Jumat, Mei 3, 2024
Google search engine
BerandaKisah Penyintas Tsunami, Selamat Bersama Puluhan Santri

Kisah Penyintas Tsunami, Selamat Bersama Puluhan Santri

Lhokseumawe (Waspada Aceh) – Minggu, 26 Desember 2004 pagi, menjadi hari paling bersejarah bagi rakyat Aceh dan juga Indonesia. Gempa berkekuatan 9,3 Skala Richter diikuti gelombang tsunami Samudera Hindia telah menewaskan lebih dari 230.000 jiwa di Aceh.

Meski sudah 17 tahun, peristiwa tersebut hingga kini masih menyisakan duka mendalam bagi keluarga yang ditinggalkan. Selain keluarga menjadi korban, tempat tinggal dan harta benda ikut disapu bencana yang maha dahsyat itu.

Seperti yang dikisahkan salah satu korban selamat bernama Tgk Hamdani Yakob, 47, warga Gampong Lancok Kecamatan Syamtalira Bayu Kabupaten Aceh Utara.

Tgk Hamdani yang masih berusia 30 tahun, kala itu, berhasil menyelamatkan diri dan menyelamatkan puluhan santri-santriwatinya, setelah berlari sekitar 2 kilometer saat gelombang air laut sudah mulai naik ke pemukiman.
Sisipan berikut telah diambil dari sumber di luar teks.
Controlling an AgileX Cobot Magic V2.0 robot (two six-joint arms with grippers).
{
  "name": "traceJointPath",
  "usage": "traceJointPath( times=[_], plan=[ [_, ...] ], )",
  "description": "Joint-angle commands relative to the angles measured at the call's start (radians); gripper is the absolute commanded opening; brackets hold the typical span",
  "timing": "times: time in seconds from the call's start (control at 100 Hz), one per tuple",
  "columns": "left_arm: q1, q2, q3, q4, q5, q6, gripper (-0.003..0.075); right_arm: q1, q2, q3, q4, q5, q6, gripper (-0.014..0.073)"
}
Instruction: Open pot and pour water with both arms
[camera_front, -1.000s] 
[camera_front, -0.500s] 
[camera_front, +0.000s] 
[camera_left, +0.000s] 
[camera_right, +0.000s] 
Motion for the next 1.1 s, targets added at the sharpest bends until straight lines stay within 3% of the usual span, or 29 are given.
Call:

“Sebelum gempa dan tsunami, saya bersama puluhan santri sedang melakukan gotong-royong di pekarangan dayah. Sekitar 30 menit kemudian ada warga yang menyatakan air laut sudah naik. Kami langsung lari melalui pematang tambak untuk menyelamatkan diri. Alhamdulillah semua sanri selamat,“ kata Tgk Hamdani, pimpinan Dayah Al-Fatah, kepada Waspadaaceh.com, Sabtu (25/12/2021).
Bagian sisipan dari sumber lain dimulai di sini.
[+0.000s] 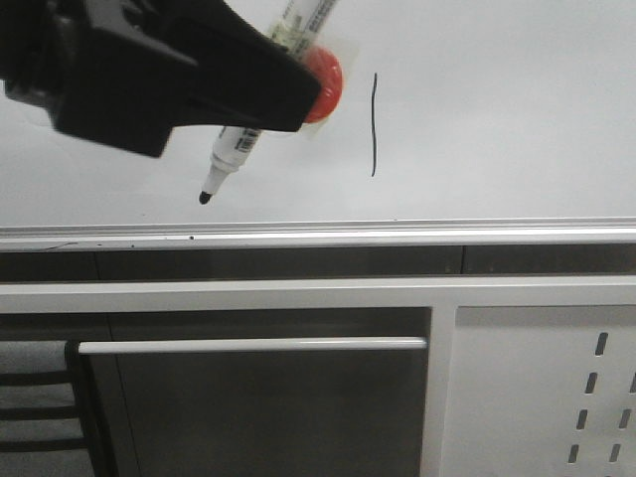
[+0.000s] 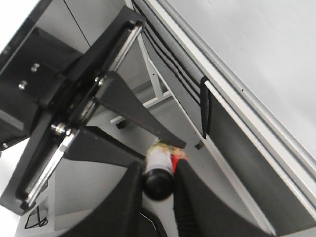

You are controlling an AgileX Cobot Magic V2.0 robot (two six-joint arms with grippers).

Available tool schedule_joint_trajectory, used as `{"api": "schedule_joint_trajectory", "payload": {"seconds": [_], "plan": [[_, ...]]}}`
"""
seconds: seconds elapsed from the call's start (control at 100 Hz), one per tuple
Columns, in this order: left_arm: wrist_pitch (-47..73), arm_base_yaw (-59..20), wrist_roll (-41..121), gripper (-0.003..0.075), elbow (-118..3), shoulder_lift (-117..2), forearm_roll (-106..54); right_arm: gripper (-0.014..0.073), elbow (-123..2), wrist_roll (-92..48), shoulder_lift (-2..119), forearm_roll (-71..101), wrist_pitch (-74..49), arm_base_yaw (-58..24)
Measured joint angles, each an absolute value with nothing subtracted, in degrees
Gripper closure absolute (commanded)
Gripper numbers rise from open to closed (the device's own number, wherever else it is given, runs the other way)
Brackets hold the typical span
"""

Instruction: Write number 1 on whiteboard

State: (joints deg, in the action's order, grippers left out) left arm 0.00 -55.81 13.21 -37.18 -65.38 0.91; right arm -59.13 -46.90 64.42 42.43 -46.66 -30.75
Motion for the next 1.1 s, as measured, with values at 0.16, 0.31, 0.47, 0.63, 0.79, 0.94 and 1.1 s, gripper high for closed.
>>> {"api": "schedule_joint_trajectory", "payload": {"seconds": [0.16, 0.31, 0.47, 0.63, 0.79, 0.94, 1.1], "plan": [[0.64, -55.81, 13.21, 0.0741, -37.18, -65.38, -1.12, 0.0333, -59.13, -46.13, 64.42, 42.43, -45.35, -28.42], [-0.72, -54.92, 13.21, 0.0741, -37.06, -65.47, -3.92, 0.0333, -59.13, -44.44, 64.06, 43.17, -45.37, -23.07], [-9.78, -52.49, 13.21, 0.0741, -34.81, -65.47, -10.34, 0.0333, -59.13, -43.46, 62.29, 42.73, -45.02, -17.55], [-19.11, -49.57, 13.81, 0.0741, -31.43, -65.47, -18.36, 0.0333, -59.13, -43.36, 59.92, 42.73, -45.13, -14.84], [-30.38, -49.02, 19.52, 0.0741, -28.38, -65.47, -33.31, 0.0333, -59.13, -43.33, 58.44, 42.73, -45.27, -13.82], [-35.77, -48.78, 21.68, 0.0741, -28.06, -66.89, -37.17, 0.0333, -59.13, -43.33, 58.26, 42.73, -45.35, -13.82], [-39.38, -48.78, 21.67, 0.0741, -28.06, -71.49, -37.37, 0.0333, -59.13, -43.33, 58.26, 42.73, -45.35, -13.82]]}}
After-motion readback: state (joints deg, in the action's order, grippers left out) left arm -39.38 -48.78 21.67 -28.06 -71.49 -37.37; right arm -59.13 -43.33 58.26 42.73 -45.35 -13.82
Tgk Hamdani, yang saat itu menjabat sebagai Sekretaris Desa (Sekdes) setempat, mengaku ketika musibah tsunami, dia juga kehilangan ibunya dan sejumlah saudaranya.

“Rumah orang tua saya berjarak sekitar 300 meter dari bibir pantai Lancok. Sekitar 200 rumah bersih disapu. Dari 950 jiwa, yang menjadi korban sekitar 218 jiwa. Hingga saat ini setiap ada gelombang tinggi dan gempa, saya menjadi trauma dan panik,” ujarnya.
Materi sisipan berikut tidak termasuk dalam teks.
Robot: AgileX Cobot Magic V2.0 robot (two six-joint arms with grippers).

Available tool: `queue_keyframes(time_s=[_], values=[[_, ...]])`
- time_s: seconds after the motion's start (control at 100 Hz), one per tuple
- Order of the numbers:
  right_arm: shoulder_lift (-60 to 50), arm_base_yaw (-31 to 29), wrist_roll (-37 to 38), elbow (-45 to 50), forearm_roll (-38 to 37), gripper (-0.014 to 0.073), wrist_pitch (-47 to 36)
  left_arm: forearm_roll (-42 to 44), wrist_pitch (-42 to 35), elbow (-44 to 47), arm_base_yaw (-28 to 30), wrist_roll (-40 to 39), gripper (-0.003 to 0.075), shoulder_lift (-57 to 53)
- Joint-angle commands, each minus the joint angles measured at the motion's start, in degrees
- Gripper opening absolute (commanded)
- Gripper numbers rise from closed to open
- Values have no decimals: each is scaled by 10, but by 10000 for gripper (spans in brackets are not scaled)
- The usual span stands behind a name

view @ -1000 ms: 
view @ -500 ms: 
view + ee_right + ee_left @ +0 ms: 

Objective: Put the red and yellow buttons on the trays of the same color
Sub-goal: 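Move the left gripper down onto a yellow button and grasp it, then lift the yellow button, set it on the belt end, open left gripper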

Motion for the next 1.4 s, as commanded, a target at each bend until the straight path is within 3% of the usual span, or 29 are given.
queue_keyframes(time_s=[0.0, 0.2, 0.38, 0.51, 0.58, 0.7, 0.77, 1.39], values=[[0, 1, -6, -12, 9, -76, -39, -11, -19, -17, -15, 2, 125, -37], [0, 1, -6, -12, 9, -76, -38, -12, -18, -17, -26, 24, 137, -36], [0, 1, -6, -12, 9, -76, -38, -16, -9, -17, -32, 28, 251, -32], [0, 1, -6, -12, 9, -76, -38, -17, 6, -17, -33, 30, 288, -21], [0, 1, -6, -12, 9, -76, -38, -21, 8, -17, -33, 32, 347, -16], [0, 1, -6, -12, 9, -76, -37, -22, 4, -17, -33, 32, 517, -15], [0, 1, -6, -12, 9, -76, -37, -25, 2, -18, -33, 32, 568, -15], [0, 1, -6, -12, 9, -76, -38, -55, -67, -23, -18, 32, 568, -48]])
Disebutkan, selain ratusan rumah termasuk dayah miliknya di Gampong Lancok porak-poranda, ratusan rumah di Gampong Punti, Blang Rimueng dan Dayah Tuha, ikut berimbas. Warga yang selamat terpaksa mengungsi di lapangan bola kaki, maupun masjid.

Bencana Membawa Rahmat

Beberapa bulan pasca musibah itu, pemerintah daerah dan lembaga sosial mulai melakukan pendataan warga yang selamat. Mereka mengungsi di tenda pengungsian dan banyak negara membantu Aceh, mulai dari proses rekonstruksi dan rehabilitasi.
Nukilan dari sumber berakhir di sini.